There are numerous requirements that must be met in order for stock to qualify as 1202 stock. The corporation must be a C corporation, the stock must be acquired at original issuance, the corporation must engage in a “qualified business” (e.g., no legal or medical services businesses, no finance, etc.), its gross assets must not exceed $50 million prior to or at the time of the stock issuance, and the stock must be held for 5 years prior to sale.

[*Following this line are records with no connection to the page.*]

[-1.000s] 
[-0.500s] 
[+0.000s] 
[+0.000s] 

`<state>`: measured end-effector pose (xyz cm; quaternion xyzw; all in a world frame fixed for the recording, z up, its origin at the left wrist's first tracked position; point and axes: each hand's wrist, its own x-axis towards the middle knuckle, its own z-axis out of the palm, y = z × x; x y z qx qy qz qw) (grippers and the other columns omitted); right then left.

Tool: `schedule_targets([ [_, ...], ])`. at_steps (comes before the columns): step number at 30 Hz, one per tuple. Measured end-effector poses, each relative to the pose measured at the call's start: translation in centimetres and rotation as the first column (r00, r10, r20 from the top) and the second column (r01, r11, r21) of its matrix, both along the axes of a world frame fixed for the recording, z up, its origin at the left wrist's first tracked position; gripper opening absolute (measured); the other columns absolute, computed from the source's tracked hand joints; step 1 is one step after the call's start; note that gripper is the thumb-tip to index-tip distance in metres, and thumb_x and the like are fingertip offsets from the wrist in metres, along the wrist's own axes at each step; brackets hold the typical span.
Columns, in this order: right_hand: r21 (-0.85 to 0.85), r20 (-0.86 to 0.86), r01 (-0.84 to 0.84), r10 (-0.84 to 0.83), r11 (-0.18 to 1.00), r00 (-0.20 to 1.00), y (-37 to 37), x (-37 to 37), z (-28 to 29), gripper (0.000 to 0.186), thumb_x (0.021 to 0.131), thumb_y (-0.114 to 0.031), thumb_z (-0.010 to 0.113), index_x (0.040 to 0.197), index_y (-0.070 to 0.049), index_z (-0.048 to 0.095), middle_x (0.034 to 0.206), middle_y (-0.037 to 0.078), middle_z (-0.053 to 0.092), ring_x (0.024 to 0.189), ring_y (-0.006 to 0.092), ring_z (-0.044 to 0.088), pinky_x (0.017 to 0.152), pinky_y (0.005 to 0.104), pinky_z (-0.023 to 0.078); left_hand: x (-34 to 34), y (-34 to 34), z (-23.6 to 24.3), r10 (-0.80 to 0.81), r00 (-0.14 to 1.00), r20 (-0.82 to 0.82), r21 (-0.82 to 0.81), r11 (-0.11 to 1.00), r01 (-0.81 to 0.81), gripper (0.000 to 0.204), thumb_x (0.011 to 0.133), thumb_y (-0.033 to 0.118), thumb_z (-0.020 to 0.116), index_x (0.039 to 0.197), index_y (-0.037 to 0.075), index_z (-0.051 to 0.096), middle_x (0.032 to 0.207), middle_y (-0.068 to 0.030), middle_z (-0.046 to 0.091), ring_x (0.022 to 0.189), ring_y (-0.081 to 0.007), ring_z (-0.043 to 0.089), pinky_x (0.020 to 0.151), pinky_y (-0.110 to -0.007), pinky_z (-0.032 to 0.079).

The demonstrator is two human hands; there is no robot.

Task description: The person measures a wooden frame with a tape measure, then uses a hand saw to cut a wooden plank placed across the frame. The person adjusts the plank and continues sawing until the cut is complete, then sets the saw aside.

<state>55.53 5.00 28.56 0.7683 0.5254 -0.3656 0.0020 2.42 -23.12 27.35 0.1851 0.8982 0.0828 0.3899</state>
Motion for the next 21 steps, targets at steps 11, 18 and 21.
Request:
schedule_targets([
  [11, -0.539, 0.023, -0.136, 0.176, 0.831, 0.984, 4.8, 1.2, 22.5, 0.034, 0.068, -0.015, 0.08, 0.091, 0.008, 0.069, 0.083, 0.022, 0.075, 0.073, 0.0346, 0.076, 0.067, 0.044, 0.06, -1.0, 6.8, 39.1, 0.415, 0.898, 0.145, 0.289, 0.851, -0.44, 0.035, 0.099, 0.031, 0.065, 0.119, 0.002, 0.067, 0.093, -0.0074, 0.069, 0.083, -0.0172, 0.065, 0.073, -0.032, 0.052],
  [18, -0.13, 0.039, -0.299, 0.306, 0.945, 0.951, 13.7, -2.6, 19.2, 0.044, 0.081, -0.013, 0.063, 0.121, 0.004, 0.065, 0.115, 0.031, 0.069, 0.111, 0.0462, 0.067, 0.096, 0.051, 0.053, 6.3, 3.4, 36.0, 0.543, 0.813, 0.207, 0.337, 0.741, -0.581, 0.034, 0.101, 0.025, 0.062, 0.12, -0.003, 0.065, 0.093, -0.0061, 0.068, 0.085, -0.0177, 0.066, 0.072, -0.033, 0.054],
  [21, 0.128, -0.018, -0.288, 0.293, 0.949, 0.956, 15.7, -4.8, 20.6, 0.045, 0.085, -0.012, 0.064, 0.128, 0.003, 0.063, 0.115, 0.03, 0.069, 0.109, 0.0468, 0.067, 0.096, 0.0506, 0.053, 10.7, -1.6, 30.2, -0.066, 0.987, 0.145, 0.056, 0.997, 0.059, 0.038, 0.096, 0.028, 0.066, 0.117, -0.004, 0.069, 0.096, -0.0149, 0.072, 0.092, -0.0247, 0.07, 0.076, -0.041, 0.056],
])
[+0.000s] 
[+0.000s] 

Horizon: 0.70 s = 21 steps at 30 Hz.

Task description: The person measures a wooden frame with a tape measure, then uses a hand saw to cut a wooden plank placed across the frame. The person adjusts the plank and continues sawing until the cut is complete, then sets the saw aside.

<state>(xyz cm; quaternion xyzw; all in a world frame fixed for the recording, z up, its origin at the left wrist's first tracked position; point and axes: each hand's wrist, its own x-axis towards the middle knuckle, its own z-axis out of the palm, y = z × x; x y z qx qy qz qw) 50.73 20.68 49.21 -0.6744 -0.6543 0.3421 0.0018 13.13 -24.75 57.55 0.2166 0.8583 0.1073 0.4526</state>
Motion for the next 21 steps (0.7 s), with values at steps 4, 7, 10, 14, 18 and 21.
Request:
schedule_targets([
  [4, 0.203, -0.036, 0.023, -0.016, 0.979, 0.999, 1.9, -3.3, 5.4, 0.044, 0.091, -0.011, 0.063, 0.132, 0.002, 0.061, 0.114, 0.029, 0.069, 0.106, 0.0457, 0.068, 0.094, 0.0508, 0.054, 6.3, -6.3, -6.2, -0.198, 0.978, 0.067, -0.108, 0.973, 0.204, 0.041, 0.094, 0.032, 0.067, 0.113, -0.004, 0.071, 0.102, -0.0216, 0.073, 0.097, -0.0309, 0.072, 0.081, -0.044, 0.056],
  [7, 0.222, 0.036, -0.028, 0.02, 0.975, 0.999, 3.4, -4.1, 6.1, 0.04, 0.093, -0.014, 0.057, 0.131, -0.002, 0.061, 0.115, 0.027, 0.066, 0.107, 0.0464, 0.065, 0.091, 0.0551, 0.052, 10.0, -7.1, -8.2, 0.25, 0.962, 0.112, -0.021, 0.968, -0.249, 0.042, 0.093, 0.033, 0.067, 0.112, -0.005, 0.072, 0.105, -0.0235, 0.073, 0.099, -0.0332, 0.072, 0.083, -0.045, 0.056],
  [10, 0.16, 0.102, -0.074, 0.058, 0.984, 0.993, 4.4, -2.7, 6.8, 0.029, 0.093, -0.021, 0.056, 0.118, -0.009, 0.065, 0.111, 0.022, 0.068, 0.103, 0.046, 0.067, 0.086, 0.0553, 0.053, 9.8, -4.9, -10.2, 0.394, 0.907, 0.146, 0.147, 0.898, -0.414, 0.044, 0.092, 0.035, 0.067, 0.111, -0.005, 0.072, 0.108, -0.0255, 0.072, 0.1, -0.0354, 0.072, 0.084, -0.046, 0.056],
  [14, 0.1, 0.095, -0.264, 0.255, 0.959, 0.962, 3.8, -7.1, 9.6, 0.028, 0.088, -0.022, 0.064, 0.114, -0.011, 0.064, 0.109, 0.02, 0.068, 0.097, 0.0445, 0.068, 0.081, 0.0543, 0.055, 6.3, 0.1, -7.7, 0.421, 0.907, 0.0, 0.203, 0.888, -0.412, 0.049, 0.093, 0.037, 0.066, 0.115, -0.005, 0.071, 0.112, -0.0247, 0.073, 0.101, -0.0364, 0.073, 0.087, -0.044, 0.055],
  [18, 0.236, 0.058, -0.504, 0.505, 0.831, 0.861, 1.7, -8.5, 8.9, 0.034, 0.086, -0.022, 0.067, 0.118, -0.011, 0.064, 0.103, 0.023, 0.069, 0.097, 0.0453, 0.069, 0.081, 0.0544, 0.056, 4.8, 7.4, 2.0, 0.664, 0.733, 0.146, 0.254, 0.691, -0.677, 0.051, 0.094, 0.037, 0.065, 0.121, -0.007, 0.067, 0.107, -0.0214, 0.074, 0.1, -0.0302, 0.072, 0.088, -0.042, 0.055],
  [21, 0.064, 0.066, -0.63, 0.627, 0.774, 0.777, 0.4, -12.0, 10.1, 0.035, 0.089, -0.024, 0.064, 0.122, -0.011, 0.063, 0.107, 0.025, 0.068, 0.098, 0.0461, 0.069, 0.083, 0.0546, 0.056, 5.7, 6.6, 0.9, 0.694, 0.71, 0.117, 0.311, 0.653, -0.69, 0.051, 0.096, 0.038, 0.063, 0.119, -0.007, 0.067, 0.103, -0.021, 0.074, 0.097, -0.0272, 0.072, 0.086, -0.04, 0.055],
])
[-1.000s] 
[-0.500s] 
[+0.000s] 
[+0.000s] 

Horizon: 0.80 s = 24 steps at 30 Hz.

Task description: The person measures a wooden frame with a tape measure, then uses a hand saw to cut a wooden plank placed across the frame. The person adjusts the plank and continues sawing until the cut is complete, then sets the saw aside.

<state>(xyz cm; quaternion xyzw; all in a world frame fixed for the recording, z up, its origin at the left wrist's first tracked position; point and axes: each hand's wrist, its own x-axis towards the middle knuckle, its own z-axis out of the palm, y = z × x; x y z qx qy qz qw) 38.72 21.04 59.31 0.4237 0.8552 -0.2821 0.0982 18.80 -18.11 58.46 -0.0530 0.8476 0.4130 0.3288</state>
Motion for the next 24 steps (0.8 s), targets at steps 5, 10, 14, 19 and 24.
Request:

The ability to exclude gain on sale of 1202 stock is highly desirable but as might be expected is not without its challenges and traps for the unwary. One such potential trap is that the transfer of 1202 stock to a partnership will cause the stock to lose its status as 1202 stock and a subsequent sale of that stock will be fully taxable. Unfortunately, the statutory language on this point (Section 1202(g)(2)(A)) is not particularly clear. That section provides that gain on the sale by a partnership of stock which is 1202 stock in the hands of that partnership is not included in income. Since 1202 stock must be acquired at original issue, a partnership that receives a contribution of 1202 stock fails that original issue requirement and the stock is no longer 1202 stock. This consequence is more clear in the legislative history than the language of the Code section.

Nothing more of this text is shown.